Joseph Conrad nel suo Cuore di Tenebra fa dire a uno dei suoi personaggi a proposito di Kurtz: È arrivato col tuono e col fulmine in mano; questa gente non aveva mai visto nulla di simile”; in un altro passo dice: “Lo adorano”.

 

Kurtz, personaggio letterario verosimile, era un avventuriero senza scrupoli che viveva in un luogo quasi inaccessibile della foresta e agli occhi degli indigeni era una sorta di demone terribile e al tempo stesso ammirabile. La sua casa era circondata da una palizzata sulla quale erano conficcate delle teste di indigeni uccisi.

 

Aveva composto uno scritto, su incarico della Società internazionale per la soppressione delle usanze selvagge, nel quale affermava che i bianchi civilizzati, possono “esercitare un potere, al servizio del bene, praticamente illimitato”.

 

André Gide nel suo Voyage au Congo parla di un periodo successivo, gli anni Venti del Novecento. Pur entrando talvolta nella parte belga del Congo, il suo viaggio si svolse perlopiù nei territori dell’Africa equatoriale francese. Certamente negli anni Venti del Novecento qualcosa era cambiato ma la situazione di sfruttamento persisteva. La crudeltà lasciava talvolta il posto a una forma di paternalismo che portava a qualche intervento per il miglioramento delle condizioni di vita.

 

Tornando al periodo del dominio personale di re Leopoldo II, sappiamo che Stanley, alle sue dipendenze, si adoperò per stabilire dei contratti con capi di tribù del luogo, questi prevedevano la consegna di determinate quantità di prodotti, in primo luogo il caucciù e l’avorio ma anche animali di piccola e grossa taglia per l’alimentazione del personale bianco. Le quantità pretese erano tali da richiedere un lavoro estenuante con lunghi spostamenti senza protezione dagli agenti atmosferici e dalle fiere. Chi non rispettava le richieste veniva duramente punito, fino alla mutilazione. Vi era una struttura di potere piramidale con tante figure di oppressori a loro volta oppressi.

 

Gli indigeni che cercavano di sottrarsi al lavoro coatto a volte venivano semplicemente eliminati, alcuni riuscivano a rifugiarsi nei luoghi più inaccessibili dove, se sopravvivevano, si riducevano a uno stato primitivo. I legami parentali e tribali che prima garantivano la sussistenza vennero a mancare.

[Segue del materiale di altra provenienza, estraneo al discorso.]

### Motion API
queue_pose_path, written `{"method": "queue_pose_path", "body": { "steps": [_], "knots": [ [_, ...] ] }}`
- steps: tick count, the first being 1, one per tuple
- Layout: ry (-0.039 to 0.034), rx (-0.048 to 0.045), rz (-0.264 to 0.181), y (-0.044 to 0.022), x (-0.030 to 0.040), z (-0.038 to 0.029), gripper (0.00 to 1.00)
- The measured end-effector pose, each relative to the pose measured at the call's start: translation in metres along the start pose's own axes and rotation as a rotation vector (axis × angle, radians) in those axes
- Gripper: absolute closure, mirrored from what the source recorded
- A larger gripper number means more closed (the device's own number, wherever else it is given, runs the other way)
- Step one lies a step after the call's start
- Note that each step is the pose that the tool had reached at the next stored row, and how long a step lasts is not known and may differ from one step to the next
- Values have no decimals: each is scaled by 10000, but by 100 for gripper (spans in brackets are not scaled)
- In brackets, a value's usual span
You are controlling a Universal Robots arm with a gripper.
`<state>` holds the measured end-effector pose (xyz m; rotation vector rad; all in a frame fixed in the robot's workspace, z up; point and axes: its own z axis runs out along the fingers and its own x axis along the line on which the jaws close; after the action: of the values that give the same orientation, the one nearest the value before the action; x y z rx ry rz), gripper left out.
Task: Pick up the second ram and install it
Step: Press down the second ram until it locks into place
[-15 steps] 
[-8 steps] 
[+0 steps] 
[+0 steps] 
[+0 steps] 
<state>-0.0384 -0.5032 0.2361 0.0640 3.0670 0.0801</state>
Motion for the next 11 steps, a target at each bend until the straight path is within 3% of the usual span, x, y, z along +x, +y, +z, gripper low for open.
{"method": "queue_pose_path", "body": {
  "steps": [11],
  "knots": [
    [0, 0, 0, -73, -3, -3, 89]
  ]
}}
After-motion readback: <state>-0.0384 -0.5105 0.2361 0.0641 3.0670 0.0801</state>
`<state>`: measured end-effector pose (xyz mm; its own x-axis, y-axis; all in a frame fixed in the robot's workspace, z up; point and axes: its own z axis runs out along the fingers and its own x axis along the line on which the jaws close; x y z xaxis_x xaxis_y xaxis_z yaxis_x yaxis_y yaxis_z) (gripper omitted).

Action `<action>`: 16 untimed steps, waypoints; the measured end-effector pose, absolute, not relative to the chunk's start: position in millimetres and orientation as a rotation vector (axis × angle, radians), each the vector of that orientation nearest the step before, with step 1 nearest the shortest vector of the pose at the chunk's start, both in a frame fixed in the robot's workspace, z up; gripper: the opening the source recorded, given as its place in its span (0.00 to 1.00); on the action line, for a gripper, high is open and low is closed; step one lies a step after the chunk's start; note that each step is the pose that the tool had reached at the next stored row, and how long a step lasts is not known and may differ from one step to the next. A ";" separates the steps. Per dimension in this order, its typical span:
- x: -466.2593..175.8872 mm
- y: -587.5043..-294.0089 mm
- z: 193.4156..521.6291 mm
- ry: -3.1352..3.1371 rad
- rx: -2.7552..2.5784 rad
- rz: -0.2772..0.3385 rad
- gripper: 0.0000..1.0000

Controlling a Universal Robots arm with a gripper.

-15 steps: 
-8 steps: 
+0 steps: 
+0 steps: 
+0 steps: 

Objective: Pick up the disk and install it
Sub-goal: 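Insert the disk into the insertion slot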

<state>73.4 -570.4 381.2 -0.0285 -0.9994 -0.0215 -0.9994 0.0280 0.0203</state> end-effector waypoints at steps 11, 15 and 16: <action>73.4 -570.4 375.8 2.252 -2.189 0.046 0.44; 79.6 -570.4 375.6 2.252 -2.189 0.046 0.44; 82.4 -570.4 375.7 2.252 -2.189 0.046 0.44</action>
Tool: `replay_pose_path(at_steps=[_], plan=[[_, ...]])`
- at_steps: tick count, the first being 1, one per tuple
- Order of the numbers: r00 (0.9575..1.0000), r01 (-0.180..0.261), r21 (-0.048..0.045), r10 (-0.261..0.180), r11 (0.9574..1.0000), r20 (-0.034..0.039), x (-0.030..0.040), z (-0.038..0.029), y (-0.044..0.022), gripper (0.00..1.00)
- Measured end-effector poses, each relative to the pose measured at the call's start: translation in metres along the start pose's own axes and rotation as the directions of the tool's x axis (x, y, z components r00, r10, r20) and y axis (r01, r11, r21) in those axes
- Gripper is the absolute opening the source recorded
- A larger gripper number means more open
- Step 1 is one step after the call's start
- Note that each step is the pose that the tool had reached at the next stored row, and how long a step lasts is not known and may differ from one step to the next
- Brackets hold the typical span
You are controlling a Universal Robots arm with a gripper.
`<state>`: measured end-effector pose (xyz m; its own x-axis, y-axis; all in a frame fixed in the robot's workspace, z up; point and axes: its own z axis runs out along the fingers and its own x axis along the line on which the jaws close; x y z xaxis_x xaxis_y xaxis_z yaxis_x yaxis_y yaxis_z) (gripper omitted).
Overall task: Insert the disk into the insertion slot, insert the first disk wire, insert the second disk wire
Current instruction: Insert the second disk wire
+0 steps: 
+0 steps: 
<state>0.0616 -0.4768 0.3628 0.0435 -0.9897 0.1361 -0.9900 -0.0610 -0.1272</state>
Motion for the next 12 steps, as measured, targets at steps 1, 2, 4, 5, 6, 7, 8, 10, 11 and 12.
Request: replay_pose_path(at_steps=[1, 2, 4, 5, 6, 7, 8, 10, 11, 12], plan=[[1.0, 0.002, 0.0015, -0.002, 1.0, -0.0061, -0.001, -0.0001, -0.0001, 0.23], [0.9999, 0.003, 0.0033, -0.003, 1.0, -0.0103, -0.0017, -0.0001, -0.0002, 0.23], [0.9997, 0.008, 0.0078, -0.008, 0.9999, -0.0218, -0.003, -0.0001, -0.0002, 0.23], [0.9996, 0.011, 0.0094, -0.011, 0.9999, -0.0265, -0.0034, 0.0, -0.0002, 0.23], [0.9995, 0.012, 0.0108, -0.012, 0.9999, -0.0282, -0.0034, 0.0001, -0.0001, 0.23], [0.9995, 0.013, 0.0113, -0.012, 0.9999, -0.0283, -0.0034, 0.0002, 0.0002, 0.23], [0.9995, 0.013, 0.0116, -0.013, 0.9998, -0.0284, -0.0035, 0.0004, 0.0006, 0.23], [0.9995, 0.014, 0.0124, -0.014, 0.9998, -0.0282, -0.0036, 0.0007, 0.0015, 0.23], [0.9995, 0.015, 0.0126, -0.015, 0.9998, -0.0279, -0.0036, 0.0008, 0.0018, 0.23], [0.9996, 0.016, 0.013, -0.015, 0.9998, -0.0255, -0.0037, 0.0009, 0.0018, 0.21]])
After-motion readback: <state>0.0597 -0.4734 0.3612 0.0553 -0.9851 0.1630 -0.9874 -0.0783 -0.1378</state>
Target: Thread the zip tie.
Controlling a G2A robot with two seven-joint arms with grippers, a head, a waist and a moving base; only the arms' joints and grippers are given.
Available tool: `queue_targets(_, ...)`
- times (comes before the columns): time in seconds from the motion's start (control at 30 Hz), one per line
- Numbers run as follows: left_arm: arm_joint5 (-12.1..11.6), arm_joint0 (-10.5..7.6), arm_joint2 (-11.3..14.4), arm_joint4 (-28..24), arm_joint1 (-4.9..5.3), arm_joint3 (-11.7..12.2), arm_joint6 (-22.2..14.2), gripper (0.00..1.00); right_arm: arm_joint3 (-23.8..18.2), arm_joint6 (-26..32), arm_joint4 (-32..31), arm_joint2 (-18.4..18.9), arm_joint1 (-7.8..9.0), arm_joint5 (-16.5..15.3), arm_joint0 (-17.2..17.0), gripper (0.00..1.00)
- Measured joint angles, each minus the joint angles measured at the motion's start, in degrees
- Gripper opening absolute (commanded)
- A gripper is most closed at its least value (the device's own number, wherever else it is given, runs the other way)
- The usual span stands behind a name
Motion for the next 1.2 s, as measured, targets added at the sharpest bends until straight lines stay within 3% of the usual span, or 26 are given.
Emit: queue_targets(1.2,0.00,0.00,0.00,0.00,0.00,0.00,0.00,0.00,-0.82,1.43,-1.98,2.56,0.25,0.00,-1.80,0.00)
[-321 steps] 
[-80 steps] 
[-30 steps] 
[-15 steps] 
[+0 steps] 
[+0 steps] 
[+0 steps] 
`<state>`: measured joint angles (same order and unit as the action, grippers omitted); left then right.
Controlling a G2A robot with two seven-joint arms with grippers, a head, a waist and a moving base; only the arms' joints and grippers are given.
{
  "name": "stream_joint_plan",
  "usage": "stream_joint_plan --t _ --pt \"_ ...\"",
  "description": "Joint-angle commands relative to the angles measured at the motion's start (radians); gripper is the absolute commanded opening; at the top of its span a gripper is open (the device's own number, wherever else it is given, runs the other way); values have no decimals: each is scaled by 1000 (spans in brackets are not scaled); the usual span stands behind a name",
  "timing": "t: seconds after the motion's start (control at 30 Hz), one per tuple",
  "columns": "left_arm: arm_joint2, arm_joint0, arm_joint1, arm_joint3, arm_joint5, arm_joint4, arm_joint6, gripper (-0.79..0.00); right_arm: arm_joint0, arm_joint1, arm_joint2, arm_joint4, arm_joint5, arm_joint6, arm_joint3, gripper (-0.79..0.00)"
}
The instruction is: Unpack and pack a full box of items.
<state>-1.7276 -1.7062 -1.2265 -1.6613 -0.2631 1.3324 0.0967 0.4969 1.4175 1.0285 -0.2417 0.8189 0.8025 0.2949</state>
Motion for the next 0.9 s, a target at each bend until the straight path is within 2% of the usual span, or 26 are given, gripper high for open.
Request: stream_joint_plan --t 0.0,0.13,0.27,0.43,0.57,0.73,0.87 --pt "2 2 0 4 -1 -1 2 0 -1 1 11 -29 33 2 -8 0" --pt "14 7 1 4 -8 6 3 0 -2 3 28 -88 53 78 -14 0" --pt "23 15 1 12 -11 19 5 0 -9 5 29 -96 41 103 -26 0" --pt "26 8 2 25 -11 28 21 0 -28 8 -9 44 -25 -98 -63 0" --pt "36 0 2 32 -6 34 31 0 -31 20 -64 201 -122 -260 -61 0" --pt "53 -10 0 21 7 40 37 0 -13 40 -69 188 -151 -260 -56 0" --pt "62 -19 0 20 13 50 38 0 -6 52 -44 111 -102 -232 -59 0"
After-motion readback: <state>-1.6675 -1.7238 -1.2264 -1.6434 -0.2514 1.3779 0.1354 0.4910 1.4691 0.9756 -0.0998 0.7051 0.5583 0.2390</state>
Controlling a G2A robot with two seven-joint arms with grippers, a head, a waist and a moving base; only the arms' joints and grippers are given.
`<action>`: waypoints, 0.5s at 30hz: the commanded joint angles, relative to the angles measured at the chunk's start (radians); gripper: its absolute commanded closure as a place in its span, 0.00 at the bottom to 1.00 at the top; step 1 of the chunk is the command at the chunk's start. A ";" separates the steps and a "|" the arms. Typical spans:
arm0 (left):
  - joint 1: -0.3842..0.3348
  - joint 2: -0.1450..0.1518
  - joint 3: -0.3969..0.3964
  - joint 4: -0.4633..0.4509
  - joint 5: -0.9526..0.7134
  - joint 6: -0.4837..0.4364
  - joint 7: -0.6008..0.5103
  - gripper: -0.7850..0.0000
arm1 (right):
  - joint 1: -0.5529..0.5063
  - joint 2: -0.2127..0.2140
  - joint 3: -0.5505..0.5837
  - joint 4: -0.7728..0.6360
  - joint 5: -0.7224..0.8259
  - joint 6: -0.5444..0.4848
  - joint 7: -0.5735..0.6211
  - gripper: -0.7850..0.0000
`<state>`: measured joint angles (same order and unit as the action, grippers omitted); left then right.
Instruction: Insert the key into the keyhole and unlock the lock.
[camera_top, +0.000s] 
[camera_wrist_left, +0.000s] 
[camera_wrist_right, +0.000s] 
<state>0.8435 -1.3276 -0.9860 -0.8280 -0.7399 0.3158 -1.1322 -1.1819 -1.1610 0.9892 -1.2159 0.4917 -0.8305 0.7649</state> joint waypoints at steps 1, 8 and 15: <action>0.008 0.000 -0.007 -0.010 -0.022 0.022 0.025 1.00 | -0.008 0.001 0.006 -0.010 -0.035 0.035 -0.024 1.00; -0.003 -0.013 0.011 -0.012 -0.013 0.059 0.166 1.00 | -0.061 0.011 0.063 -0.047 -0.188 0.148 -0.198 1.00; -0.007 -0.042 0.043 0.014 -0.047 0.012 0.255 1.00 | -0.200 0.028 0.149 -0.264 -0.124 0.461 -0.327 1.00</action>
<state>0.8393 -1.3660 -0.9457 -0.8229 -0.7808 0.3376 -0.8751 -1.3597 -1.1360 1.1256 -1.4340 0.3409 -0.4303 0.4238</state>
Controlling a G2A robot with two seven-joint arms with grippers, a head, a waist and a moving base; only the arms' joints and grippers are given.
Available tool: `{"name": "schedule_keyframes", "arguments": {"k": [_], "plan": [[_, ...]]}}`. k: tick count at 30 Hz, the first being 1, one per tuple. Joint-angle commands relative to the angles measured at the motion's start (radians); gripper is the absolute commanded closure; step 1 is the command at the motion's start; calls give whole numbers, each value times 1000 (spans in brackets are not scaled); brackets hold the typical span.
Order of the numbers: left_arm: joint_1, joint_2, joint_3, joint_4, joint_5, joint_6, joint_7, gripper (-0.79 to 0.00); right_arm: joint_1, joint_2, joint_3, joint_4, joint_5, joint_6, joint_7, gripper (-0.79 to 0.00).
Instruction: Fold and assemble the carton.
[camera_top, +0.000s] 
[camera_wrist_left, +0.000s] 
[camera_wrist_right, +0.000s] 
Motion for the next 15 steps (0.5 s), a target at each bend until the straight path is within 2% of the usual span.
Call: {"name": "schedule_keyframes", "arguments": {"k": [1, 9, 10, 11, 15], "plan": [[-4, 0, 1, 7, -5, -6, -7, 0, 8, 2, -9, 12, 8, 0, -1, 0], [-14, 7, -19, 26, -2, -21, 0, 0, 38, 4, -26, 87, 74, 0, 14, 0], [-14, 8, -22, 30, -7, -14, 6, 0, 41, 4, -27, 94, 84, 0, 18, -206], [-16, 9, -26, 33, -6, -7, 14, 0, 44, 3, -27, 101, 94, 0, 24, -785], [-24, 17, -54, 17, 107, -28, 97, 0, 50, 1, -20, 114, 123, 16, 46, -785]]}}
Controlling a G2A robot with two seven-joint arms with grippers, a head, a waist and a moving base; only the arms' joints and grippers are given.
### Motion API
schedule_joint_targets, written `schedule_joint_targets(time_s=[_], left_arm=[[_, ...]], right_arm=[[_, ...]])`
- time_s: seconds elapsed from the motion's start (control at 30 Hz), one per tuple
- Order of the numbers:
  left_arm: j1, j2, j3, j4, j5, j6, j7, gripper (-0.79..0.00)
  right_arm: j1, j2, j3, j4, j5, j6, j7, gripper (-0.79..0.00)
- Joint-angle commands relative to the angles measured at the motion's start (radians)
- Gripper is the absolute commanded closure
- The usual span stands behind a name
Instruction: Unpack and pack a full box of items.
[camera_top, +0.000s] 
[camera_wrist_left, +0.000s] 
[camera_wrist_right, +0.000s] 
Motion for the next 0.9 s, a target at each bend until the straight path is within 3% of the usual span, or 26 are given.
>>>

Tutto questo porterà a un aumento esponenziale della mortalità e a un drastico calo della natalità.

 

Si racconta di un missionario che giunto nel Congo nel 1910 si accorse della pressoché totale assenza di bambini tra i sette e i quattordici anni, quelli che sarebbero dovuti nascere nel periodo in cui la raccolta del caucciù raggiunse il suo acme.

 

Il genocidio, poco ricordato, che avvenne nel cosiddetto Stato libero del Congo conta milioni di morti, le stime vanno da tre a dieci milioni; troppi anche uno standard coloniale che vedeva come inevitabile per il progresso della civiltà un ragionevole numero di sacrificati. Oltre che le uccisioni dirette per punire le rivolte o semplicemente per la raccolta insufficiente di gomma, la fame, le malattie e lo sfinimento portarono a questo tremendo risultato.

 

All’inizio l’effettiva situazione fu semplicemente ignorata: il cittadino comune europeo sapeva invece di un re filantropo che impegnava le sue risorse per liberare le popolazioni del Congo dalla schiavitù e dalla loro condizione selvaggia. Altri preferivano non conoscere, mentre quelli impegnati nel lavoro sporco sapevano ma ritenevano che andasse bene così.

 

Fortunatamente i principi umanitari presenti in alcuni individui spinsero a osservare a indagare a denunciare e a far conoscere ai governanti e all’opinione pubblica una realtà tremenda; oltre agli autori sopradescritti, è il caso di Edmund Dene Morel, dipendente di una compagnia di navigazione, del giornalista George Washington e di William Sheppard, pastore della chiesa presbiteriana.

 

Alla morte di Leopoldo, nel 1909, seguì subito la trasformazione del Congo in colonia belga; già prima il vecchio re si era preoccupato di questa transizione, ben deciso a conservare il suo ingente patrimonio e a disporre l’uso che se ne doveva fare dopo la sua morte.

 

Il passaggio da dominio personale a colonia dipendente dal governo nazionale belga portò qualche modesto cambiamento: furono abolite per legge le pratiche repressive più inumane e si cominciò anche a cercare di migliorare la vita degli indigeni. Il progetto aveva uno scopo economico, ancor prima che umanitario: da una gestione di rapina e distruzione si passò a una di produzione e di sfruttamento. Nel frattempo erano state scoperte nuove e ingenti fonti di ricchezza, soprattutto nel settore minerario.

 

La costruzione di infrastrutture era funzionale all’economia dello stato colonizzatore, ma un certo sviluppo cominciava pur a farsi strada; una minima istruzione era necessaria per l’organizzazione del lavoro, la stessa politica sanitaria doveva servire per avere indigeni sani che lavoravano a contatto con il bianchi.

 

La storia del Congo vedrà ancora tante sventure: le due guerre mondiali, il difficile passaggio all’indipendenza nel 1960 con tentativi di secessione e altri conflitti, poi ancora anni di dittature fino ad arrivare alla situazione attuale, per niente tranquilla e democratica.

 

La maledizione del Congo è la sua ricchezza.

 

 

Riferimenti bibliografici:

 

Conrad J., Cuore di tenebra, Feltrinelli, Milano 2013;

Gide A., Voyage au Congo, Gallimard, Paris 2017;

Hochschild A., Gli spettri del Congo, Rizzoli, Milano 2001.